#### Records shown:

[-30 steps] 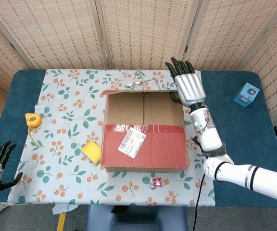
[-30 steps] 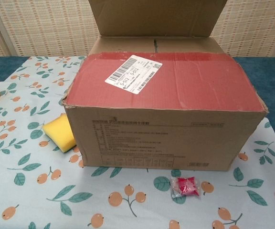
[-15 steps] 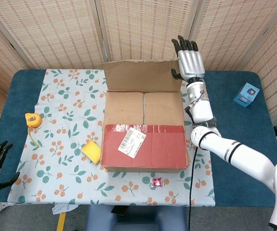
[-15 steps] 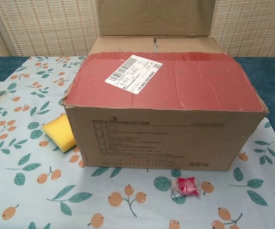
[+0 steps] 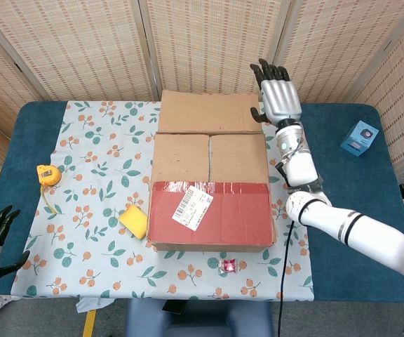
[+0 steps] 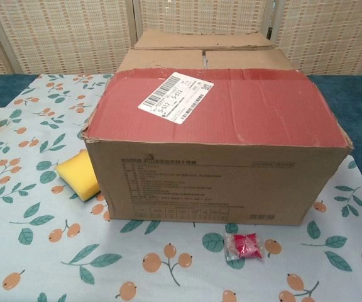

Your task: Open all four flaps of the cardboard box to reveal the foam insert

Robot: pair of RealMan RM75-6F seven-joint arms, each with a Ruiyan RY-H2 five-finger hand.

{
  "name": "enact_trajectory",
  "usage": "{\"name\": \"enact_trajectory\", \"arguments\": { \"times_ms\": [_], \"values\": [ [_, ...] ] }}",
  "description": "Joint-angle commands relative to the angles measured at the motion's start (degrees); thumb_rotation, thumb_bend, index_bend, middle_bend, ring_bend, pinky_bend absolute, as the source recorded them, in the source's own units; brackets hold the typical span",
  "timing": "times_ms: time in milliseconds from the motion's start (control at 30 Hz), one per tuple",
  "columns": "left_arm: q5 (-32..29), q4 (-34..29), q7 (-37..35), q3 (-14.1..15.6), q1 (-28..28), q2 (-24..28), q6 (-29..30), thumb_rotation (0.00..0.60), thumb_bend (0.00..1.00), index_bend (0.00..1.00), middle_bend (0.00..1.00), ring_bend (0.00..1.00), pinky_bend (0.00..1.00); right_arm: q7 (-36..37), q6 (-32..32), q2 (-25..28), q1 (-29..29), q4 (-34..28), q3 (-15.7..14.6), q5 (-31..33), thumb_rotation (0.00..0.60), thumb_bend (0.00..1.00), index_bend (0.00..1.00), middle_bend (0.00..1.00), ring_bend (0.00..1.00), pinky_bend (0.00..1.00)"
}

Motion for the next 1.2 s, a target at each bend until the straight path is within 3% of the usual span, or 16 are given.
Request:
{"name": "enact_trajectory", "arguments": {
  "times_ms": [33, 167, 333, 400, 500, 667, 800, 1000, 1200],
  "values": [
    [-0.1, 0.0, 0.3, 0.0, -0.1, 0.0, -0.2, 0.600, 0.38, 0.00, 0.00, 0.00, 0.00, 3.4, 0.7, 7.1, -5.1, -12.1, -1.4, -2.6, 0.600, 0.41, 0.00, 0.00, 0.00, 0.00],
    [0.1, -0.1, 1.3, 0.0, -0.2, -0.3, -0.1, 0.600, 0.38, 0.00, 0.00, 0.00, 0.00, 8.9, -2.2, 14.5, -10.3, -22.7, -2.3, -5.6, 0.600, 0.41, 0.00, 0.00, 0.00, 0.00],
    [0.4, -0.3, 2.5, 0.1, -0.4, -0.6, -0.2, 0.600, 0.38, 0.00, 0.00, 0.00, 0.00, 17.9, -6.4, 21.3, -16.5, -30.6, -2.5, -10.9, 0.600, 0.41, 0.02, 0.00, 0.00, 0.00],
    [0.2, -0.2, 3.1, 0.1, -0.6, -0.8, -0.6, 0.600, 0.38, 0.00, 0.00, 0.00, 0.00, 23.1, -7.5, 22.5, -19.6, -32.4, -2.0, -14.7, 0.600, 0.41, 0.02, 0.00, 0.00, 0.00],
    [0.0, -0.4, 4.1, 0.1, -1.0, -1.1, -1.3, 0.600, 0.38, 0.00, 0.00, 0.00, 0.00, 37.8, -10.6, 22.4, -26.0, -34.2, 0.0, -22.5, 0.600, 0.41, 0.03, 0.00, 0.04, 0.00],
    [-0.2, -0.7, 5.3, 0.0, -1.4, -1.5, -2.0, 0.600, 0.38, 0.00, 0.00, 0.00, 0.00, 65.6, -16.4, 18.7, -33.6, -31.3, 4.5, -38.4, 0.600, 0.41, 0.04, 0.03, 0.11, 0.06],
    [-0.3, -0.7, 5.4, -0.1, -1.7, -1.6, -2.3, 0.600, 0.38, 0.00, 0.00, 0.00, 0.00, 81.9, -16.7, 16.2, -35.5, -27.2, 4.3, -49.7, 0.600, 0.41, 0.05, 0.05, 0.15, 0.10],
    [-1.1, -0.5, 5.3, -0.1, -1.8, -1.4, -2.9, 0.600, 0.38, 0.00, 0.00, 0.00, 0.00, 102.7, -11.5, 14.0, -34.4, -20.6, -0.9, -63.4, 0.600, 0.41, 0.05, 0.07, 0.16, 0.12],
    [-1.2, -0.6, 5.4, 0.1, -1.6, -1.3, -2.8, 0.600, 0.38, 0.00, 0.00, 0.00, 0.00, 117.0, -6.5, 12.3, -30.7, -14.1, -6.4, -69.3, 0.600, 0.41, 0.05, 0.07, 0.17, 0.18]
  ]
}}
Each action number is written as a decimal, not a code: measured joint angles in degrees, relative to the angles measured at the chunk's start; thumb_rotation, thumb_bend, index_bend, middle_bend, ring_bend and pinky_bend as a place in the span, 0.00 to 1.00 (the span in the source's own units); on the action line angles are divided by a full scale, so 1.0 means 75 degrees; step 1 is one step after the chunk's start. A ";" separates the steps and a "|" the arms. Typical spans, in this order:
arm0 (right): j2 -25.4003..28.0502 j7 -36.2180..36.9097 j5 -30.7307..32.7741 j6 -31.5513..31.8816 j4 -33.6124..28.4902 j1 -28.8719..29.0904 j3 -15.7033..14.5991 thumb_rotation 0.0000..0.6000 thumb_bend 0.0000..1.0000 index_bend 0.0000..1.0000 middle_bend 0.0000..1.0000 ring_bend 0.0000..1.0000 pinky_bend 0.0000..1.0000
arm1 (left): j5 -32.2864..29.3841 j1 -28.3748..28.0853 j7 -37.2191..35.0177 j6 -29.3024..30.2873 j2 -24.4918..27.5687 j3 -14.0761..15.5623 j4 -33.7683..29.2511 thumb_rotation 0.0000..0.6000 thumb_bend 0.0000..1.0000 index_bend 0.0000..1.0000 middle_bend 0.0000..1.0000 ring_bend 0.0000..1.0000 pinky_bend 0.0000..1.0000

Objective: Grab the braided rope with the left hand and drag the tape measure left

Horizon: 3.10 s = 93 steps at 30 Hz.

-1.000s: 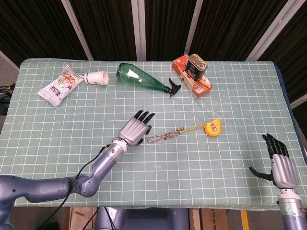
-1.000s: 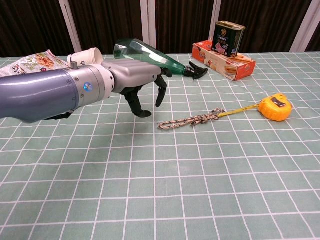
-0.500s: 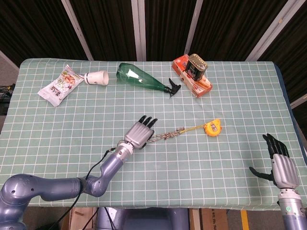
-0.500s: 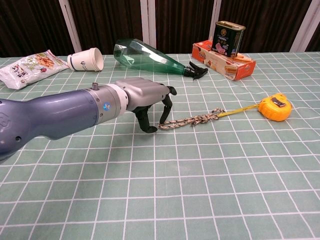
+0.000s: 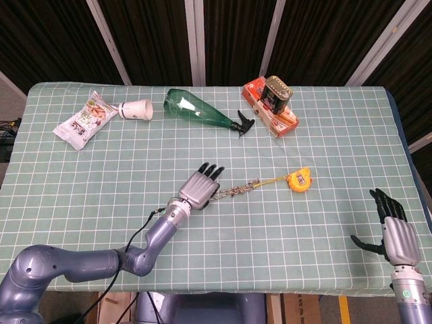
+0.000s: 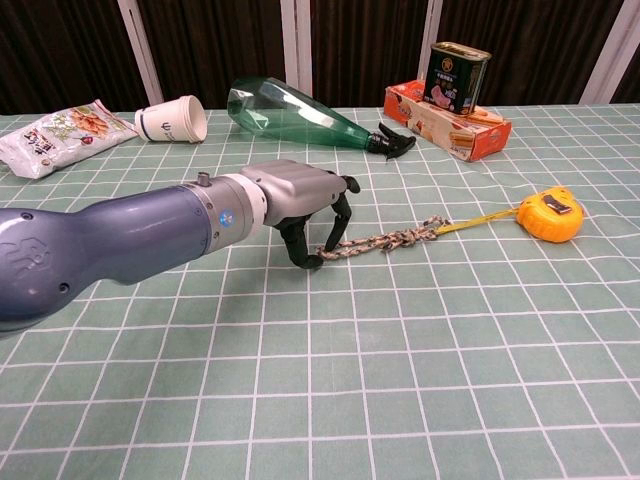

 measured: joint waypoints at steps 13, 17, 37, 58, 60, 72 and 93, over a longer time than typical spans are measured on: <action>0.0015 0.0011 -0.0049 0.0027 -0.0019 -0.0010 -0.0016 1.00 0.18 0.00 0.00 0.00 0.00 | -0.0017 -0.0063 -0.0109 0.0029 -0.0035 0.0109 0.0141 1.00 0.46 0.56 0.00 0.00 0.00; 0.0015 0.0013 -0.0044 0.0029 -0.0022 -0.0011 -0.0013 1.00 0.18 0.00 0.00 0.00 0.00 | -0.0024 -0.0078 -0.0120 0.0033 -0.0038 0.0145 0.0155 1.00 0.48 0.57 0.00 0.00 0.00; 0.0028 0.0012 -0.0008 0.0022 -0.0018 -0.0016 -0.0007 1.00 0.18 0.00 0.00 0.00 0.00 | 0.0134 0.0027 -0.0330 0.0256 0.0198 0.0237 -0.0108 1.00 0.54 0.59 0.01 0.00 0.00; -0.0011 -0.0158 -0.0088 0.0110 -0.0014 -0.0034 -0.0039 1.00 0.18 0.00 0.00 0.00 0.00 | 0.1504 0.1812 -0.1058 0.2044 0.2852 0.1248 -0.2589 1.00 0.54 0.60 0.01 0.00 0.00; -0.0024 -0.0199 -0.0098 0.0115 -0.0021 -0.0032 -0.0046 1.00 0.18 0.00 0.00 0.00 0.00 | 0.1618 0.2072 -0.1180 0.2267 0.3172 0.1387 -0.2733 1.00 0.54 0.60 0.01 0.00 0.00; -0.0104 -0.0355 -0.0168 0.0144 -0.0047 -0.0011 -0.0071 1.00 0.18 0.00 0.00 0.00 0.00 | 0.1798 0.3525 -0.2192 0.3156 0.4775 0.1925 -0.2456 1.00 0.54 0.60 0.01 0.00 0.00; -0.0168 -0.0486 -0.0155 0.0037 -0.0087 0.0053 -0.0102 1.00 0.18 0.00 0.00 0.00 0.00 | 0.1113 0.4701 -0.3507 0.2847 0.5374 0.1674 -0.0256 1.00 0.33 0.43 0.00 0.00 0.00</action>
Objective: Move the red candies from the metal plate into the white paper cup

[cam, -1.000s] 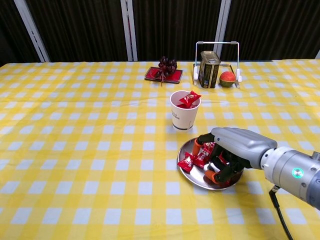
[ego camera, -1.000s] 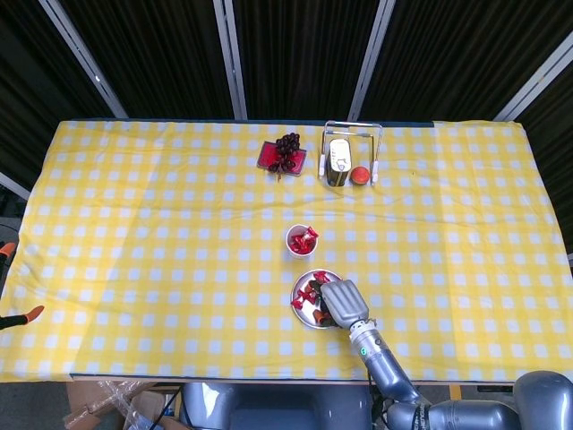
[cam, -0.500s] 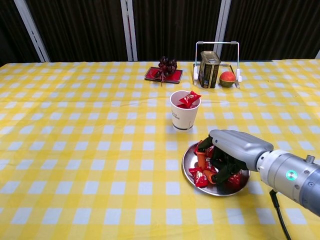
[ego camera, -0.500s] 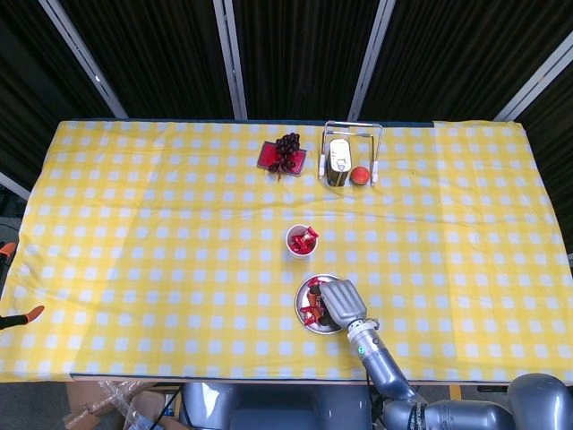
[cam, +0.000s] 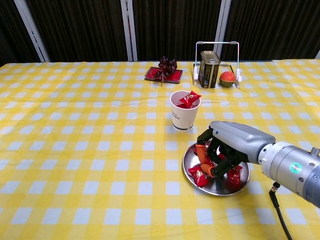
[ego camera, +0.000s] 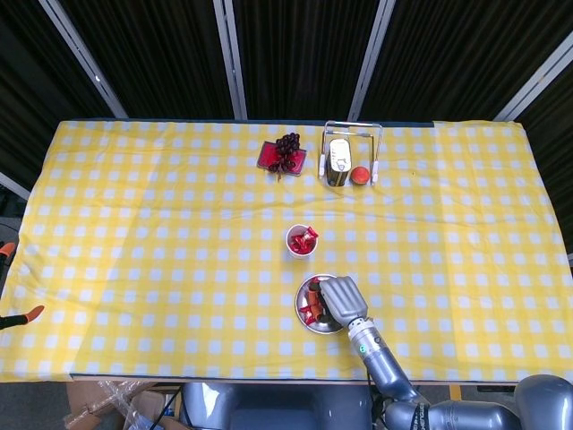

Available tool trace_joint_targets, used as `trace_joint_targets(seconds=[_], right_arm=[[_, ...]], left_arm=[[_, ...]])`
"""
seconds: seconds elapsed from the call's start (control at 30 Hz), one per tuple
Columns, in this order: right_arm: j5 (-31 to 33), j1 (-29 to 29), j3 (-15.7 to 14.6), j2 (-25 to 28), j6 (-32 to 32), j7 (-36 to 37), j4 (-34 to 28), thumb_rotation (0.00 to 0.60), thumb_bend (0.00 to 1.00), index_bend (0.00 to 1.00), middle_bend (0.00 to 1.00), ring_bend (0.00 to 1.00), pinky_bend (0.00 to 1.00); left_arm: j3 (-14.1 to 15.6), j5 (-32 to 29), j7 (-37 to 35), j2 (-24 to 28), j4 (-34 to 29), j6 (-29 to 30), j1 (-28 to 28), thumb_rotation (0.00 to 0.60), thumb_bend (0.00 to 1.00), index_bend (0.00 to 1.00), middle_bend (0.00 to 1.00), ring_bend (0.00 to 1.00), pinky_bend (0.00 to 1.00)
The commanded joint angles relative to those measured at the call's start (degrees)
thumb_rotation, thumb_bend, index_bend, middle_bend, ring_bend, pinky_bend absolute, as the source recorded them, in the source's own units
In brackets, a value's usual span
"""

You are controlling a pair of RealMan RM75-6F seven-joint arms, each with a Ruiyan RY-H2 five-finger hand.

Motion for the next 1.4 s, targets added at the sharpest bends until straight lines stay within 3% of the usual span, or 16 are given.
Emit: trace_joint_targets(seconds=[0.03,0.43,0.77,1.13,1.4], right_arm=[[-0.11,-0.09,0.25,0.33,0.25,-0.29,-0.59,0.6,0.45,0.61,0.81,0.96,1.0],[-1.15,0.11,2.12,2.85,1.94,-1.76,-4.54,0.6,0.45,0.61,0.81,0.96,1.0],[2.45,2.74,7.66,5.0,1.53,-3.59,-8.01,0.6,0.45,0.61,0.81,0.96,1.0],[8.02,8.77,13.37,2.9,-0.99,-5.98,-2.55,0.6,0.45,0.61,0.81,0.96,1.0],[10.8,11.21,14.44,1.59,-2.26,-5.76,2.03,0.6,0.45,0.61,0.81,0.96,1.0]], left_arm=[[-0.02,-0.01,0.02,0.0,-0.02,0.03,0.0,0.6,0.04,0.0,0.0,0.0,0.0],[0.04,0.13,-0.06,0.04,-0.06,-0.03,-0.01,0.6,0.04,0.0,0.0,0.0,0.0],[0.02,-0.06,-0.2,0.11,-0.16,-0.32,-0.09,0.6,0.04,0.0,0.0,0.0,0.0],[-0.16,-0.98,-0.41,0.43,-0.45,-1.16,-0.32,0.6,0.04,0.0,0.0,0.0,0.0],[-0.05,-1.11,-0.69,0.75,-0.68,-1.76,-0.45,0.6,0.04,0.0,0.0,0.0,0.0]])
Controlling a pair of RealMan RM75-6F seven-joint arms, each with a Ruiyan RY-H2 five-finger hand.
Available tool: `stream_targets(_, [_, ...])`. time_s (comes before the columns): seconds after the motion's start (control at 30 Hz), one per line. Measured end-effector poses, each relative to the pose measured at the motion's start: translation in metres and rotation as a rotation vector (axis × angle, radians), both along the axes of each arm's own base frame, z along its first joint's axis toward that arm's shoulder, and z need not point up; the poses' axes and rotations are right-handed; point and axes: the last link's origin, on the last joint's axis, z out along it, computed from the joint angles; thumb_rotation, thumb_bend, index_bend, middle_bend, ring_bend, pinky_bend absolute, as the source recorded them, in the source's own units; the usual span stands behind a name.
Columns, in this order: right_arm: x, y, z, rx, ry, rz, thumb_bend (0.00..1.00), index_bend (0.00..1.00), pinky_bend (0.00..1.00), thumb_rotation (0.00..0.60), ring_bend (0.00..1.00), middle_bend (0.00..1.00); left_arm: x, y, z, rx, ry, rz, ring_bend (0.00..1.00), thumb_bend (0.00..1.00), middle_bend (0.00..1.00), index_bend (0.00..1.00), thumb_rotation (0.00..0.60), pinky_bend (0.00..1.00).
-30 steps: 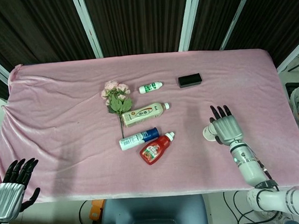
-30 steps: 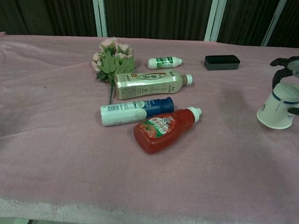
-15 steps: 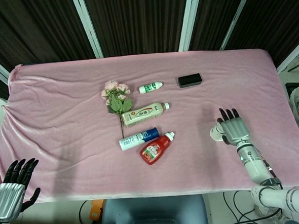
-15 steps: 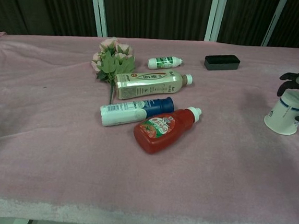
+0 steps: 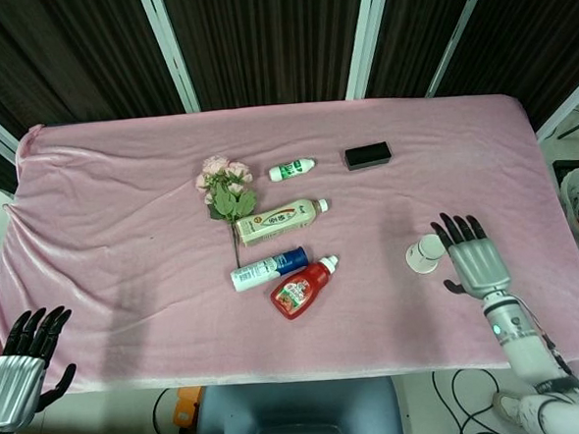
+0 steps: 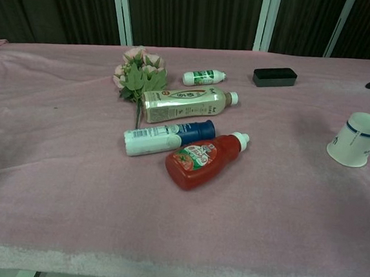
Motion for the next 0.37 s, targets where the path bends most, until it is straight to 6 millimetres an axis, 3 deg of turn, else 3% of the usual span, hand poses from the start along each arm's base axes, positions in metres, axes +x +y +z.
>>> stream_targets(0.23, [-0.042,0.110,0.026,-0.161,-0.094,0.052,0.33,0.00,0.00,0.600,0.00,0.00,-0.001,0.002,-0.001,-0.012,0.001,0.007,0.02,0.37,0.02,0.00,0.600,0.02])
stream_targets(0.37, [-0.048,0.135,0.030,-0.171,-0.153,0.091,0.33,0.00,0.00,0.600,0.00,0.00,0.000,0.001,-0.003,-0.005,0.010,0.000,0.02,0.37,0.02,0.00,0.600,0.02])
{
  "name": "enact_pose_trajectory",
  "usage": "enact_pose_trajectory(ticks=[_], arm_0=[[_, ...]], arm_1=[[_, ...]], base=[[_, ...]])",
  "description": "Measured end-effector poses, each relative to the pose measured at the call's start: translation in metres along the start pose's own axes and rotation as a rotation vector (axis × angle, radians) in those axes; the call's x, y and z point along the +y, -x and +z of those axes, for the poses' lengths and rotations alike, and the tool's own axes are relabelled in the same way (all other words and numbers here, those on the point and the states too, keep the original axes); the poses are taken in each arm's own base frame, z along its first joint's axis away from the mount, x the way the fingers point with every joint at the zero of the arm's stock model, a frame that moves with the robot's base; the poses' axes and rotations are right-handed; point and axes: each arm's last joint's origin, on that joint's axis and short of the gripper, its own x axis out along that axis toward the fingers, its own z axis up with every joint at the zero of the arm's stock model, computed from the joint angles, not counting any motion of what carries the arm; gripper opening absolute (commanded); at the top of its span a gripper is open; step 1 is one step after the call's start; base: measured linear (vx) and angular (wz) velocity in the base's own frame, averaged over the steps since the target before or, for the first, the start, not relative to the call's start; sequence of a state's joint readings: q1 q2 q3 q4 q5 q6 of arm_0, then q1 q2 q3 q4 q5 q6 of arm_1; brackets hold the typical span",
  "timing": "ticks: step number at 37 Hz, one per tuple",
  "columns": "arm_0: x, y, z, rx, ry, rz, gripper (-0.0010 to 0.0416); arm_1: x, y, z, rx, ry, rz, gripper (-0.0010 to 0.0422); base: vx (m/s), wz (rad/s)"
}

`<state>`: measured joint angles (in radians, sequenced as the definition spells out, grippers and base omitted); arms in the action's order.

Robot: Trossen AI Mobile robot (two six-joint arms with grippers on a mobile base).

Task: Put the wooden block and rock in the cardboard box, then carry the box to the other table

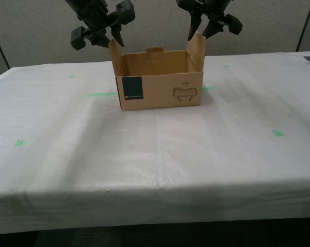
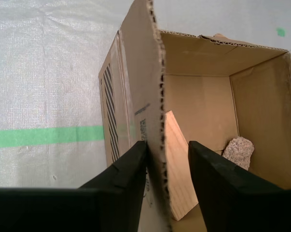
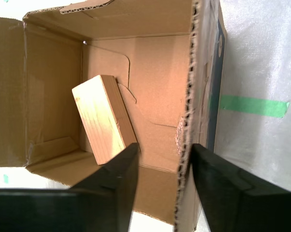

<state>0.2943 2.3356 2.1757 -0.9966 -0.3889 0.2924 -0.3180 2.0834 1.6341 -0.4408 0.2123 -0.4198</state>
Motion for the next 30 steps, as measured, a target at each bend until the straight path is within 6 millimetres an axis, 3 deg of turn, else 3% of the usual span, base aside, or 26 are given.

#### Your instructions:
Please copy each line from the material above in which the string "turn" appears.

#### Solution:
Motion for the next 0.37 s, targets where the path bends most, until it is straight to 6 millimetres an axis, 3 deg of turn, else 3% of the usual span, hand poses from the start along each arm's base axes, positions in metres, axes +x +y +z.
Motion for the next 30 steps, as measured, a target at each bend until the straight path is within 6 millimetres an axis, 3 deg of turn, else 3% of the usual span, base aside, or 26 are given.

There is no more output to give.